**Task statement:** Print the data below exactly, but only the lines from the one containing "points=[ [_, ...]" down to the one containing "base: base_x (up", inclusive.

**Records to process:**
========================================================================

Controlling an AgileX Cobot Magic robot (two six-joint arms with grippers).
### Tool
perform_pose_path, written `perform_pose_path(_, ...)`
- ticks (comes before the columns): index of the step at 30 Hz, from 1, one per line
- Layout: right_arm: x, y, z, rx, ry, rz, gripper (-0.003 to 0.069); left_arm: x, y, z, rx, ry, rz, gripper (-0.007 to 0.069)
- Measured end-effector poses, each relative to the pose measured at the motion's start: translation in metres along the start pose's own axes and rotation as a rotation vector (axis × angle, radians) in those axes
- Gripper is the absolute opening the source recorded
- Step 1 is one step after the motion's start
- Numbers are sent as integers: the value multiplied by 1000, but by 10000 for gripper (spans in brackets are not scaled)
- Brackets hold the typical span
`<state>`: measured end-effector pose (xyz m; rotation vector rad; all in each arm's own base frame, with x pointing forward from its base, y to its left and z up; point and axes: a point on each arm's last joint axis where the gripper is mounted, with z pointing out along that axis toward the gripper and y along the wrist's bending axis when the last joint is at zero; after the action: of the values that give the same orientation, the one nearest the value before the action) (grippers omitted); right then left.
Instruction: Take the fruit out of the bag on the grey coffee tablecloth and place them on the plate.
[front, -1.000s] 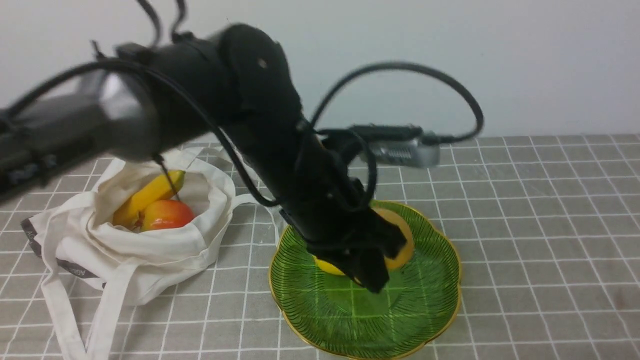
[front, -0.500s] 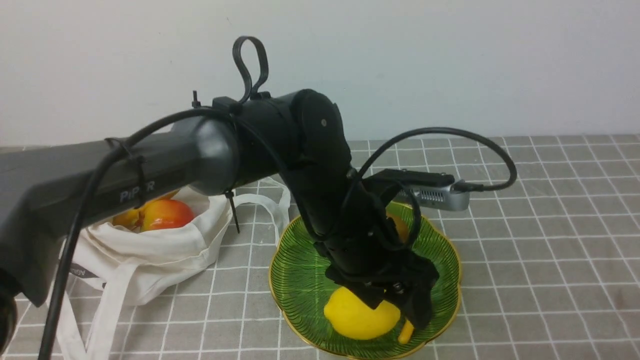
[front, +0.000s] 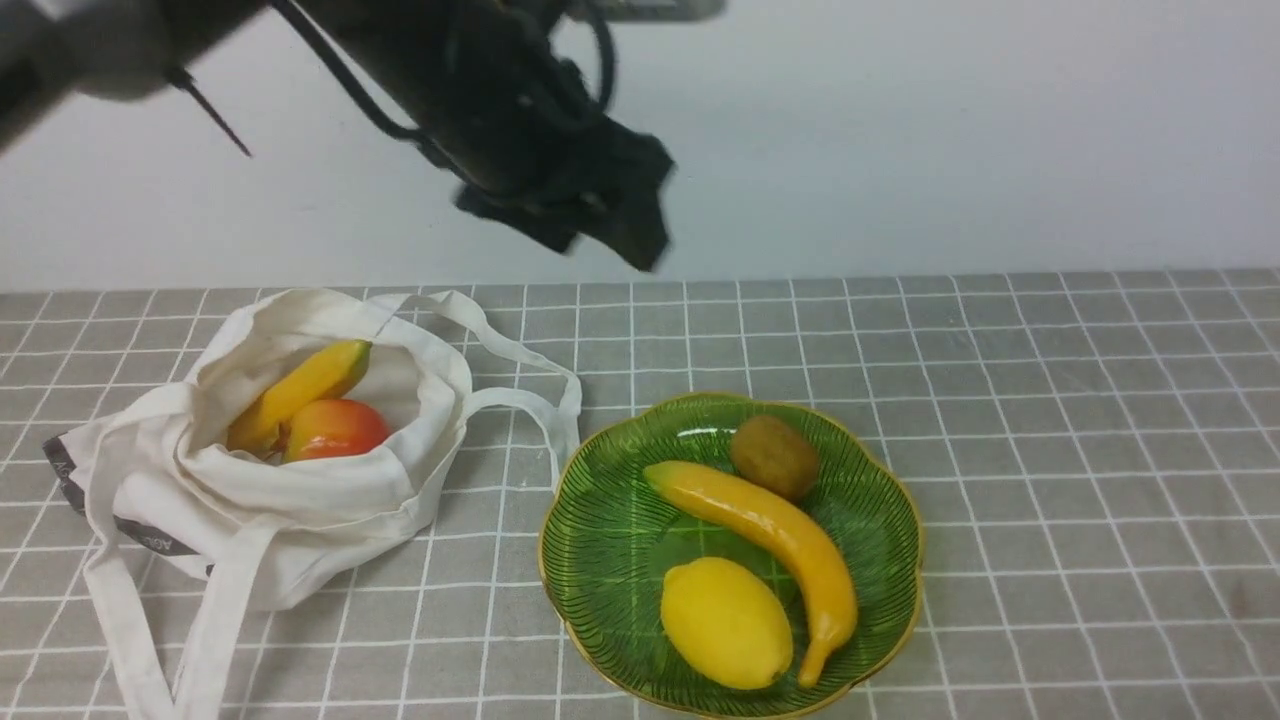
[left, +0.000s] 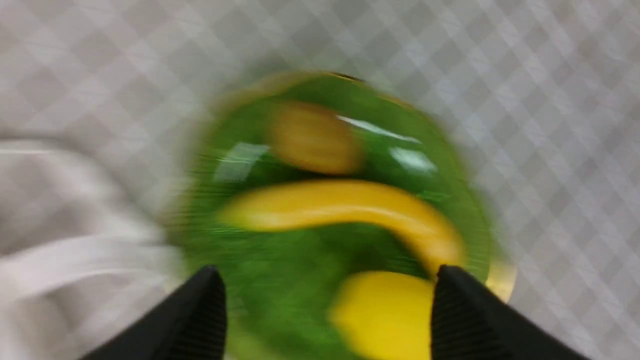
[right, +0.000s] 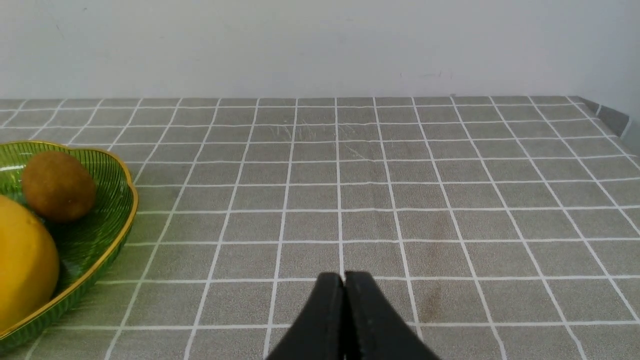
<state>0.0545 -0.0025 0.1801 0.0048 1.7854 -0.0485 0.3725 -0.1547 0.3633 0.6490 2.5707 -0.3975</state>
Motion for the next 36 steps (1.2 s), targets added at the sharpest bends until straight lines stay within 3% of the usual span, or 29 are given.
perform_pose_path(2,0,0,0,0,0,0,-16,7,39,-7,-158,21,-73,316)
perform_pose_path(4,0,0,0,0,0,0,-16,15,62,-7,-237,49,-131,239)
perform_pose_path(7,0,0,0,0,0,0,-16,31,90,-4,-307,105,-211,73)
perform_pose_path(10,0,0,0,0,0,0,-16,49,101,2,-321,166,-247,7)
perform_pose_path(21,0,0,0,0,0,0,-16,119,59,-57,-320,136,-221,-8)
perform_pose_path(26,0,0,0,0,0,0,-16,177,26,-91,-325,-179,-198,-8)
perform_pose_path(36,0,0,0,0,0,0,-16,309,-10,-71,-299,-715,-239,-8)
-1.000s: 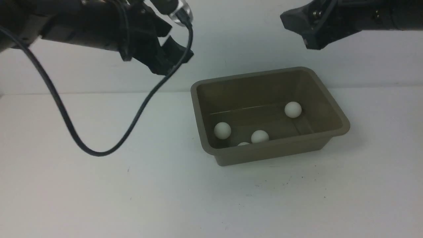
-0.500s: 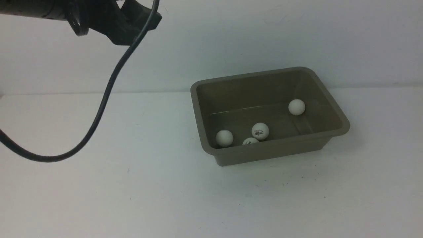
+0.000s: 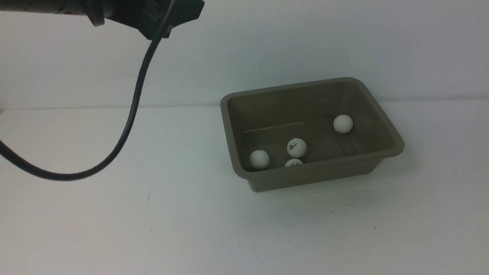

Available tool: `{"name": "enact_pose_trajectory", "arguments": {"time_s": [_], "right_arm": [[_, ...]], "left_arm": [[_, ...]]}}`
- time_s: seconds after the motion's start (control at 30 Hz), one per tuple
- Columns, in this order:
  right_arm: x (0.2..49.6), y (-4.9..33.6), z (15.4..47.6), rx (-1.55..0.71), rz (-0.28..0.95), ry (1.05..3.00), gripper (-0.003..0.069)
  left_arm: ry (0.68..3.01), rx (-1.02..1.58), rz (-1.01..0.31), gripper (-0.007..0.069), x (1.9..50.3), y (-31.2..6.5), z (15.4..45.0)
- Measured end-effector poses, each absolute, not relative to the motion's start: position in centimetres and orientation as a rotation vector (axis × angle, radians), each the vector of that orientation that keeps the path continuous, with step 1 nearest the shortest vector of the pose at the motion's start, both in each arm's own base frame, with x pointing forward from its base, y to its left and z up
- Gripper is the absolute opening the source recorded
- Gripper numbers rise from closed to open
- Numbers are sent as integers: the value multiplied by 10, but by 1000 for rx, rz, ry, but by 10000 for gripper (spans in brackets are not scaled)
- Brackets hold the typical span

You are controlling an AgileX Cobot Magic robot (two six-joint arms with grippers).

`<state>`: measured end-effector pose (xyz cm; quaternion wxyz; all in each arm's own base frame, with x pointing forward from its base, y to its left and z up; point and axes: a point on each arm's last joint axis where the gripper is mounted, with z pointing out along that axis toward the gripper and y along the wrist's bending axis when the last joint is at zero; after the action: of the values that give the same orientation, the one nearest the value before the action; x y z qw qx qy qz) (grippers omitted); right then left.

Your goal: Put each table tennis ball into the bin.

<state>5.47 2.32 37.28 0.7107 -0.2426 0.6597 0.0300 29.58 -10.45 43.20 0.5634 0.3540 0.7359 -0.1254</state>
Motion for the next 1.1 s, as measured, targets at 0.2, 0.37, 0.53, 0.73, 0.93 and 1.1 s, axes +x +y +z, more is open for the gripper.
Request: {"name": "enact_pose_trajectory", "arguments": {"time_s": [0.2,0.37,0.53,0.73,0.93,1.1], "right_arm": [[70,29,331,-502,65,1392,501],[75,30,305,-519,64,1442,501],[78,32,277,-545,62,1517,501],[79,32,234,-590,59,1641,501],[76,31,211,-626,78,1789,501],[74,29,205,-532,134,1898,501]], "left_arm": [[1732,835,-307,531,295,-105,432],[1728,817,-336,531,295,-106,433],[1726,810,-350,531,295,-107,434],[1725,809,-352,531,295,-107,434],[1729,814,-372,531,294,-108,433],[1738,826,-398,531,292,-109,433]]}}
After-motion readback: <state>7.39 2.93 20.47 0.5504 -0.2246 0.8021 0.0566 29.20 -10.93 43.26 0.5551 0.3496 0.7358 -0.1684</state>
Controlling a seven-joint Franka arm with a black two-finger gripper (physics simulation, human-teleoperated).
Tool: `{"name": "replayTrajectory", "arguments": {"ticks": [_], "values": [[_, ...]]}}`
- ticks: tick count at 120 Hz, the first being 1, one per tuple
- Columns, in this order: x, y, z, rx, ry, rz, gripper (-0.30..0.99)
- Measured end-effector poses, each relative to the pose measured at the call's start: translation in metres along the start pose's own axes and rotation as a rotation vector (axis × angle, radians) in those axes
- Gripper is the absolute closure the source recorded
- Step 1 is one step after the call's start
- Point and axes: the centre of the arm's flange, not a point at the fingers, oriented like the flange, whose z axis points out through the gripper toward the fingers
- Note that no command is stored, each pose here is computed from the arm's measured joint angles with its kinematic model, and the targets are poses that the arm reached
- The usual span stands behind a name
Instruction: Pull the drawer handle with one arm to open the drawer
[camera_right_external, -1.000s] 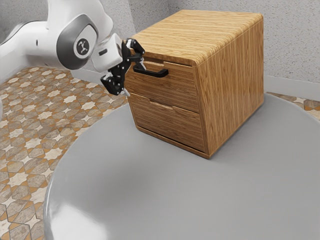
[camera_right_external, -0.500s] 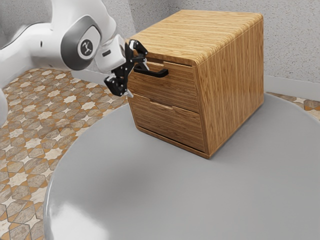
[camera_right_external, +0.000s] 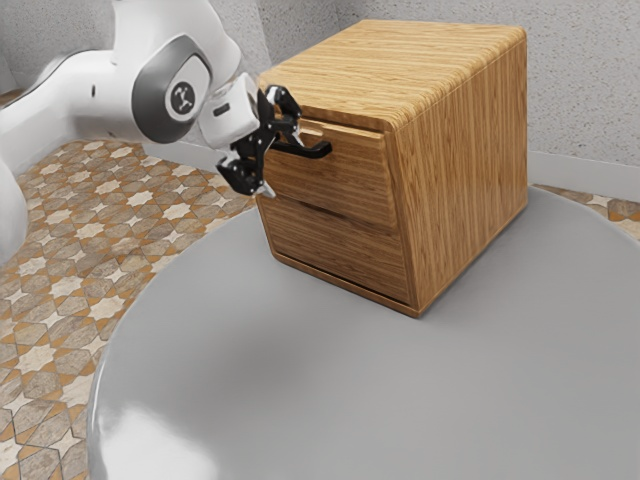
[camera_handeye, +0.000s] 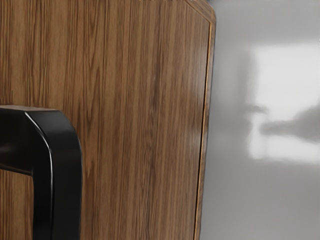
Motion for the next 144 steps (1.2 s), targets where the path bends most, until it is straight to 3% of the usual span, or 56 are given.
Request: {"name": "replayTrajectory", "arguments": {"ticks": [53,116,144], "values": [[-0.004,0.001,-0.006,0.008,0.006,-0.009,0.37],[-0.011,0.026,-0.018,-0.009,0.038,-0.022,0.36],[-0.017,0.056,-0.030,-0.027,0.072,-0.030,0.36]]}}
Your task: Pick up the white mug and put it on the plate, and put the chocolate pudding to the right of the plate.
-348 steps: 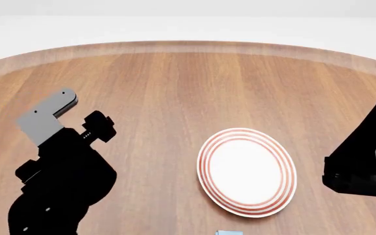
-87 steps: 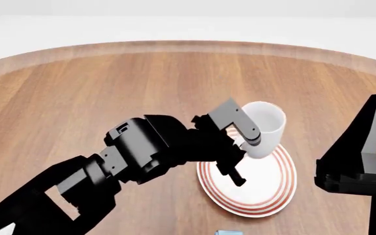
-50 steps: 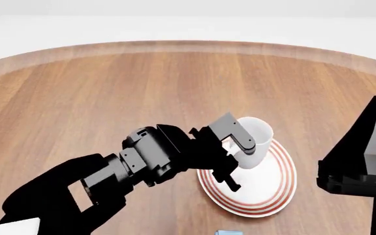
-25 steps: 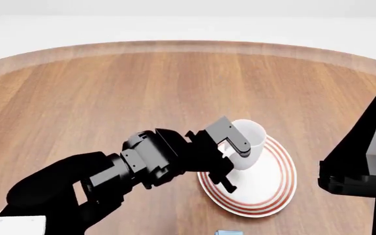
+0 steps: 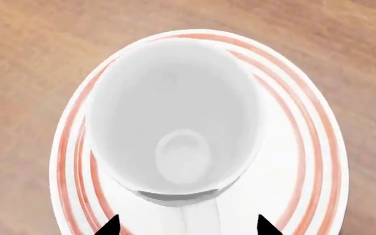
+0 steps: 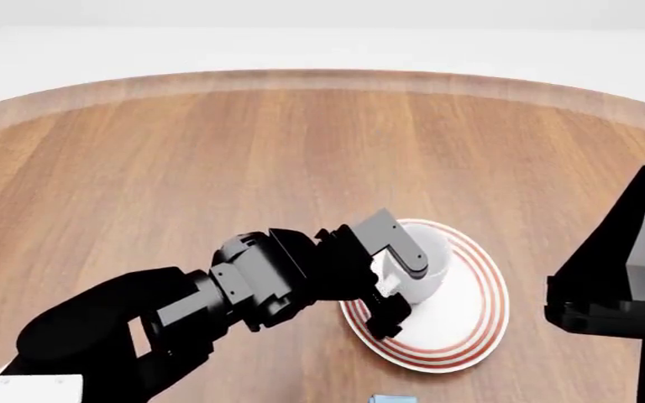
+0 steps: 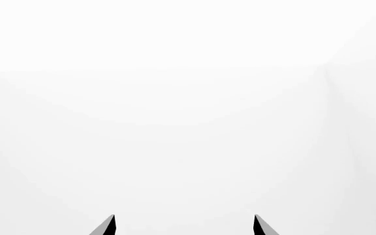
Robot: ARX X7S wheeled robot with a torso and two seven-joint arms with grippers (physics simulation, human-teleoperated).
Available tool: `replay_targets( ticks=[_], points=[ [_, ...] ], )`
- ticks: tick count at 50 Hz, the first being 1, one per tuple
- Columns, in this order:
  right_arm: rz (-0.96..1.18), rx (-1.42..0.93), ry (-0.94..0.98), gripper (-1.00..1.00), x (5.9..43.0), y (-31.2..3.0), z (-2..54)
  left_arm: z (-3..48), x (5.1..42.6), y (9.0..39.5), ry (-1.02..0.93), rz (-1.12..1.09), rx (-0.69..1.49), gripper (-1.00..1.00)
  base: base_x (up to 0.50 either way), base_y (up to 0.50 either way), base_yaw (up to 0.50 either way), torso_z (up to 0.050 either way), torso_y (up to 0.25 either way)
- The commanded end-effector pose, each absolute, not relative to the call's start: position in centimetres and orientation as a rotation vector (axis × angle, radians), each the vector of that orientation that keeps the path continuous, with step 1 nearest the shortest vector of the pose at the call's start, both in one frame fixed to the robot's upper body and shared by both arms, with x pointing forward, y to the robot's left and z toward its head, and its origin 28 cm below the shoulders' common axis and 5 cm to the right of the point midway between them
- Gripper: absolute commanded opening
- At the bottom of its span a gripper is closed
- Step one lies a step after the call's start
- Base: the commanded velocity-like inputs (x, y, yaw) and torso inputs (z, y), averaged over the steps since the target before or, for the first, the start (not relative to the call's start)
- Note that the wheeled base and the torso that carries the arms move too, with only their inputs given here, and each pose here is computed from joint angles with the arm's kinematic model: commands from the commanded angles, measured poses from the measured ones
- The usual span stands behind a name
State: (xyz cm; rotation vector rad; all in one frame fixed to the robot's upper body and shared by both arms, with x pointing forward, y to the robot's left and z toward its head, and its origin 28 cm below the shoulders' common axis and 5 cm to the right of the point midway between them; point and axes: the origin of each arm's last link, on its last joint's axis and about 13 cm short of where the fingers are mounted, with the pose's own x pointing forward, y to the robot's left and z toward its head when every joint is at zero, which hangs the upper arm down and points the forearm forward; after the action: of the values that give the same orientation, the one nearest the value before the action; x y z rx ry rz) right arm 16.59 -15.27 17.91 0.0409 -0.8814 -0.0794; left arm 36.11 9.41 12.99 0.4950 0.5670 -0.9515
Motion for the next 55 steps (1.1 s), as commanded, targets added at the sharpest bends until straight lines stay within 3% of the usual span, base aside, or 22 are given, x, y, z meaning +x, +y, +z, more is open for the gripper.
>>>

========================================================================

**Solution:**
Available tool: `replay_targets( ticks=[_], points=[ [_, ...] ], )`
- ticks: tick count at 50 Hz, the first being 1, one per tuple
- Columns, in this order:
  right_arm: rz (-0.96..1.18), rx (-1.42..0.93), ry (-0.94..0.98), gripper (-1.00..1.00), x (5.9..43.0), y (-31.2..3.0), z (-2..54)
  left_arm: z (-3..48), x (5.1..42.6), y (9.0..39.5), ry (-1.02..0.93), rz (-1.12..1.09), rx (-0.69..1.49), gripper (-1.00..1.00)
  base: base_x (up to 0.50 either way), base_y (up to 0.50 either way), base_yaw (up to 0.50 either way), torso_z (up to 0.050 either way), torso_y (up to 0.25 either way)

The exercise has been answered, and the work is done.